[How to complete this task]
Which lines below fall between the one containing "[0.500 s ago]" and the one containing "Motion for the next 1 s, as"? Repeat them exactly, counting both of those lines, and add nothing else.

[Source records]
________________
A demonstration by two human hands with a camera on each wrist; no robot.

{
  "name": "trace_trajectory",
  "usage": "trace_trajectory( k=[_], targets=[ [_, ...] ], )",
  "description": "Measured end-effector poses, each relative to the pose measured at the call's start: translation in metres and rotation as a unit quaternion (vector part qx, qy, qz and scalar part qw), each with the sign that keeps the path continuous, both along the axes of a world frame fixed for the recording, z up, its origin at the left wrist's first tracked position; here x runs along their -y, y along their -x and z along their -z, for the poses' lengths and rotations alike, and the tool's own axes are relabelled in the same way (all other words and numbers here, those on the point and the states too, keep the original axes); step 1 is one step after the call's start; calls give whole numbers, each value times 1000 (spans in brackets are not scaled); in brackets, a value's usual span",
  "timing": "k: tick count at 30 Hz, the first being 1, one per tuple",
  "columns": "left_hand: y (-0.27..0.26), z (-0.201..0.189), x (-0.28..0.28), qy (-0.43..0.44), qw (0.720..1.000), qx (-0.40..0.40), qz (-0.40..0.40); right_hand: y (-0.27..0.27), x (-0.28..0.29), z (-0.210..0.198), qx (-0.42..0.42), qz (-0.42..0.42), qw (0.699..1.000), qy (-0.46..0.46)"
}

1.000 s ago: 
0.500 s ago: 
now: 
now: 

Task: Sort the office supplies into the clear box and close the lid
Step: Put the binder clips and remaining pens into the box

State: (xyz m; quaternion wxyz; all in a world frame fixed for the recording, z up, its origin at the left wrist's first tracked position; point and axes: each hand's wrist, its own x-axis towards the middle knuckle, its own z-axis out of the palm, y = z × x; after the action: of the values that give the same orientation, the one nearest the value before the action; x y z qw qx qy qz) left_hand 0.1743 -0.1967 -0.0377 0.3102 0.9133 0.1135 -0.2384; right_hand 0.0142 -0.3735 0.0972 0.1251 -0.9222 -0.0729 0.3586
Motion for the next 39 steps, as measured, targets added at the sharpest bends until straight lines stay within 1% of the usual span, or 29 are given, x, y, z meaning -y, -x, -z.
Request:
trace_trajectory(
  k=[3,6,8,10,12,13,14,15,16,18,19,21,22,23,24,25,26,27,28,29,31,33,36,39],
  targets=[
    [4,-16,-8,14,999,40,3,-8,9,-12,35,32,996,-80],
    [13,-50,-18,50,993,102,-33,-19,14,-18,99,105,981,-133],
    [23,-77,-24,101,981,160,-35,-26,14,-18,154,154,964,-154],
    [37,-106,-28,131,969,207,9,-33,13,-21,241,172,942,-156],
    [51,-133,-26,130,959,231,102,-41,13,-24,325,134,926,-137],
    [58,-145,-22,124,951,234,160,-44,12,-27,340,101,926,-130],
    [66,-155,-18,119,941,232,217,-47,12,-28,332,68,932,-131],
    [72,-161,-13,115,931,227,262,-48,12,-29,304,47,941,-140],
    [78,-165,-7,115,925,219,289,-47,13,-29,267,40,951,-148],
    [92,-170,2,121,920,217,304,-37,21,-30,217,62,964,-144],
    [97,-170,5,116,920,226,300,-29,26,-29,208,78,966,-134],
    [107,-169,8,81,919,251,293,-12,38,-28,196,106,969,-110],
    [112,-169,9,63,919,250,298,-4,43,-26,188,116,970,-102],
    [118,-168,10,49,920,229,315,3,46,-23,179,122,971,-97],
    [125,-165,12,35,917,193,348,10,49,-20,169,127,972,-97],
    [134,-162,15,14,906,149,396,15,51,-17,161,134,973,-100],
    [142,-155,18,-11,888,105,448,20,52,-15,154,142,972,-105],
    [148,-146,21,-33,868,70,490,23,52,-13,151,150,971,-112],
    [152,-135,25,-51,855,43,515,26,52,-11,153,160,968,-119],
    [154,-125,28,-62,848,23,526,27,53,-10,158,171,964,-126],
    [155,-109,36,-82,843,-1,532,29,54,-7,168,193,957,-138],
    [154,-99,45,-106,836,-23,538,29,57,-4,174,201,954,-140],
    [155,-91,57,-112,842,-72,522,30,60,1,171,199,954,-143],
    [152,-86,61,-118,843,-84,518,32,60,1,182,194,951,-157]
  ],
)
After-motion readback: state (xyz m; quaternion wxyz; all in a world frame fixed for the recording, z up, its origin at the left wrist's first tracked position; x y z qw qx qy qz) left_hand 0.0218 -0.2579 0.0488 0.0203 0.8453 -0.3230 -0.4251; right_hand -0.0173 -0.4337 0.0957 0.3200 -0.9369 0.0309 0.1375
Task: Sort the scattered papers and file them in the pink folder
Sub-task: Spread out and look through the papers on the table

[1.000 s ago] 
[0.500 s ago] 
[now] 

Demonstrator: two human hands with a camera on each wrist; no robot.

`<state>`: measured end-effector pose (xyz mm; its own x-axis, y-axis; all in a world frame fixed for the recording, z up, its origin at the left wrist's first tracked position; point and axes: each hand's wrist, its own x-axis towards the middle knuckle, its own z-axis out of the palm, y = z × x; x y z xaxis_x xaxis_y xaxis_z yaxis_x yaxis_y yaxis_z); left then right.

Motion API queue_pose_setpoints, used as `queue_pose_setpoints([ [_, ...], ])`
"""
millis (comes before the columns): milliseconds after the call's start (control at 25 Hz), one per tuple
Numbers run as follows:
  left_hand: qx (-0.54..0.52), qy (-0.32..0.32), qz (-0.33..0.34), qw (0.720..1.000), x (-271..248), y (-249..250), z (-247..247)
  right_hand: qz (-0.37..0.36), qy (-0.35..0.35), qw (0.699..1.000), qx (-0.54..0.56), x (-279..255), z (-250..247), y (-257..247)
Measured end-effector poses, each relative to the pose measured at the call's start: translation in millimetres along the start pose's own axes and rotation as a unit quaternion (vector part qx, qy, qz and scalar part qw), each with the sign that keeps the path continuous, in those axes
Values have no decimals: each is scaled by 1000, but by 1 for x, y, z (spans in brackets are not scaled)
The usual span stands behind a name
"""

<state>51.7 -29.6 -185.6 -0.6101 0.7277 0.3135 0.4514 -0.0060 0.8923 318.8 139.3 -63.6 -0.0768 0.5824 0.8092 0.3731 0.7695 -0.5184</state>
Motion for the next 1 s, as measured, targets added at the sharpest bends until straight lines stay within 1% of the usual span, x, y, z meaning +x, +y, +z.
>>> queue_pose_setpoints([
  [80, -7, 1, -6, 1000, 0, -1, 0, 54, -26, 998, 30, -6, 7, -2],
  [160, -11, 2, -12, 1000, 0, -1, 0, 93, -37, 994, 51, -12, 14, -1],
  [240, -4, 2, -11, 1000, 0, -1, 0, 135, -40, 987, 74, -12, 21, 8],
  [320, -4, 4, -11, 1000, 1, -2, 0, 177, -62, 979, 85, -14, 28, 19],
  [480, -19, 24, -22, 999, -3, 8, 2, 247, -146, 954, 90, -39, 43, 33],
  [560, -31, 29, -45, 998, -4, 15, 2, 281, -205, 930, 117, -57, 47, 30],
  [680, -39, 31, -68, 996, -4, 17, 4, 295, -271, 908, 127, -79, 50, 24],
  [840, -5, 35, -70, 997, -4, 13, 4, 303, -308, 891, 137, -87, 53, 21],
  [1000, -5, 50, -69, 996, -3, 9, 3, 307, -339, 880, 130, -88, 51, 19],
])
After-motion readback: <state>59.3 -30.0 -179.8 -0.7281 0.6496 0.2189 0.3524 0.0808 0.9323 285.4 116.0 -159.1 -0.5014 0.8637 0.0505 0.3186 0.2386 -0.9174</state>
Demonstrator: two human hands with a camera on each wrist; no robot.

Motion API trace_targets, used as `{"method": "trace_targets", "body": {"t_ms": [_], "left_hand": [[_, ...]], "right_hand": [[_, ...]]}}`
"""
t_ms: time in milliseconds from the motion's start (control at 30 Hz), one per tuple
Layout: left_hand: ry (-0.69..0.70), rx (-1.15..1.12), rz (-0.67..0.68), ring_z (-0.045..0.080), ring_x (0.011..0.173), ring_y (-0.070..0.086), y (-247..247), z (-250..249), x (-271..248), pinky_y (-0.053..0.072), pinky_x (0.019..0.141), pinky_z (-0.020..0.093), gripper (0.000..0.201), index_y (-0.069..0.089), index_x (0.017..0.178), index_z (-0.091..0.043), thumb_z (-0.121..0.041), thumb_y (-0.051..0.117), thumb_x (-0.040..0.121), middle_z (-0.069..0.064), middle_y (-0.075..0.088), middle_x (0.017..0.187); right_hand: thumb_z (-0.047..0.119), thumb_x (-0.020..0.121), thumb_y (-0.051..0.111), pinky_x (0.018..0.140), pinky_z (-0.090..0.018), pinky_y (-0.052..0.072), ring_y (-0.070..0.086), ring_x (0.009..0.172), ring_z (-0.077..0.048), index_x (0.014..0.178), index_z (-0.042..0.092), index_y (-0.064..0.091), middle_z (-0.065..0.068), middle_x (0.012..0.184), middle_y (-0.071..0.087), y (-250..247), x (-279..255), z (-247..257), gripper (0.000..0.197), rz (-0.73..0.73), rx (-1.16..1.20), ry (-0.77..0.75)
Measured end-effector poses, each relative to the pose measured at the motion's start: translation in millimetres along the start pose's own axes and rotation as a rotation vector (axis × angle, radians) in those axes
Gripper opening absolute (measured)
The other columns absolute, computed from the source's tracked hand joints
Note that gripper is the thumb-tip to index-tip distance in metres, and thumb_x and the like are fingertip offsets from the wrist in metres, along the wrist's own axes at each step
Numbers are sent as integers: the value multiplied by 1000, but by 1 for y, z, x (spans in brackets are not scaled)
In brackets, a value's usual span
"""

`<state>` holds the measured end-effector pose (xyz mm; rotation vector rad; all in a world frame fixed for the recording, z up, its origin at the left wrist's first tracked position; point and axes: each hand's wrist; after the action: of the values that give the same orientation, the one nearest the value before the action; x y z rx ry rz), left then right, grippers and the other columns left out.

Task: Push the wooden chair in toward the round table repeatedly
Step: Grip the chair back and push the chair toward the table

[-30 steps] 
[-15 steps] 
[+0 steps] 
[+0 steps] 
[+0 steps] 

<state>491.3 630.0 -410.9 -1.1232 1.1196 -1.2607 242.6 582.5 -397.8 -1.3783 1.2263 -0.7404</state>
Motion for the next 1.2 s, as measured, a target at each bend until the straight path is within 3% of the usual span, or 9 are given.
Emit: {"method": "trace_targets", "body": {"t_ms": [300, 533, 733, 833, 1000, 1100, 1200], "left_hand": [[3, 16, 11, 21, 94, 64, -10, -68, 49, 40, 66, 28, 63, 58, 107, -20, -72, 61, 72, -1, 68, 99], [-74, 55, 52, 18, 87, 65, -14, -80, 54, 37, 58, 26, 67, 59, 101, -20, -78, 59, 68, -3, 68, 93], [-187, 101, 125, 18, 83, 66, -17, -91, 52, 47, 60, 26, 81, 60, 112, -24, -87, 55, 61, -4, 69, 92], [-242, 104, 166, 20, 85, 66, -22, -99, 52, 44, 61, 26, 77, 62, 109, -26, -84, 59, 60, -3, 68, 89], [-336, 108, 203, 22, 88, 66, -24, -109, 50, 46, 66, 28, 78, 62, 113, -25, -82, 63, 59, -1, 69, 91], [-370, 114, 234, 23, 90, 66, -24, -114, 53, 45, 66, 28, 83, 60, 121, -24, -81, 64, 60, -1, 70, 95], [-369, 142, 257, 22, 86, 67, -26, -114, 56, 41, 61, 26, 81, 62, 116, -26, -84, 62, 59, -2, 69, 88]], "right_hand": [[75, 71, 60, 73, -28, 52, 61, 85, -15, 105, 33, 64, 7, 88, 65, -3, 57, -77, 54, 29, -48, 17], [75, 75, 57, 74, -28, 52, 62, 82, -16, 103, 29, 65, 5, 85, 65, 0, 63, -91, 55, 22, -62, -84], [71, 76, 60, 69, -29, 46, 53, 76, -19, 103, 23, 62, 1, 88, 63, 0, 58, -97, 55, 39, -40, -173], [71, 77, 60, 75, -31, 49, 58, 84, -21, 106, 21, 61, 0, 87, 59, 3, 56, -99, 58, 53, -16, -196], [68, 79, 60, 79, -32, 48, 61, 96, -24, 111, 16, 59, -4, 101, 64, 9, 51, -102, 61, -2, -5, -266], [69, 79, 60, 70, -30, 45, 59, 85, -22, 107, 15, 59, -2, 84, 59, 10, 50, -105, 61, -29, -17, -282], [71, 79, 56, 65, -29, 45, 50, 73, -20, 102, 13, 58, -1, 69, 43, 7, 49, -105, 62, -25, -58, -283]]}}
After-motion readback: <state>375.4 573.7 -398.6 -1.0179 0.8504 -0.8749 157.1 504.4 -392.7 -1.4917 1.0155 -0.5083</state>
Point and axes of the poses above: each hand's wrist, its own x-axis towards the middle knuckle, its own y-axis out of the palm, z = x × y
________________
[Response]
[0.500 s ago] 
[now] 

Demonstrator: two human hands with a camera on each wrist; no robot.

`<state>`: measured end-effector pose (xyz mm; its own x-axis, y-axis; all in a world frame fixed for the recording, z up, its origin at the left wrist's first tracked position; point and axes: each hand's wrist, its own x-axis towards the middle knuckle, its own z-axis out of the palm, y = z × x; x y z xaxis_x xaxis_y xaxis_z yaxis_x yaxis_y yaxis_z); left then right.

Motion API queue_pose_setpoints, used as `queue_pose_setpoints([ [_, ...], ])`
"""
millis (comes before the columns): milliseconds after the call's start (control at 25 Hz), one per tuple
Numbers run as follows:
  left_hand: qx (-0.54..0.52), qy (-0.32..0.32), qz (-0.33..0.34), qw (0.720..1.000), x (-271..248), y (-249..250), z (-247..247)
  right_hand: qz (-0.37..0.36), qy (-0.35..0.35), qw (0.699..1.000), qx (-0.54..0.56), x (-279..255), z (-250..247), y (-257..247)
Measured end-effector poses, each relative to the pose measured at the call's start: translation in millimetres along the start pose's own axes and rotation as a unit quaternion (vector part qx, qy, qz and scalar part qw), each with the sign that keeps the path continuous, in those axes
Values have no decimals: each is scaled by 1000, but by 1 for x, y, z (spans in brackets are not scaled)
The usual span stands behind a name
"""

<state>51.7 -29.6 -185.6 -0.6101 0.7277 0.3135 0.4514 -0.0060 0.8923 318.8 139.3 -63.6 -0.0768 0.5824 0.8092 0.3731 0.7695 -0.5184</state>
Motion for the next 1 s, as measured, targets added at the sharpest bends until straight lines stay within 1% of the usual span, x, y, z meaning +x, +y, +z.

That finishes the output for this exercise.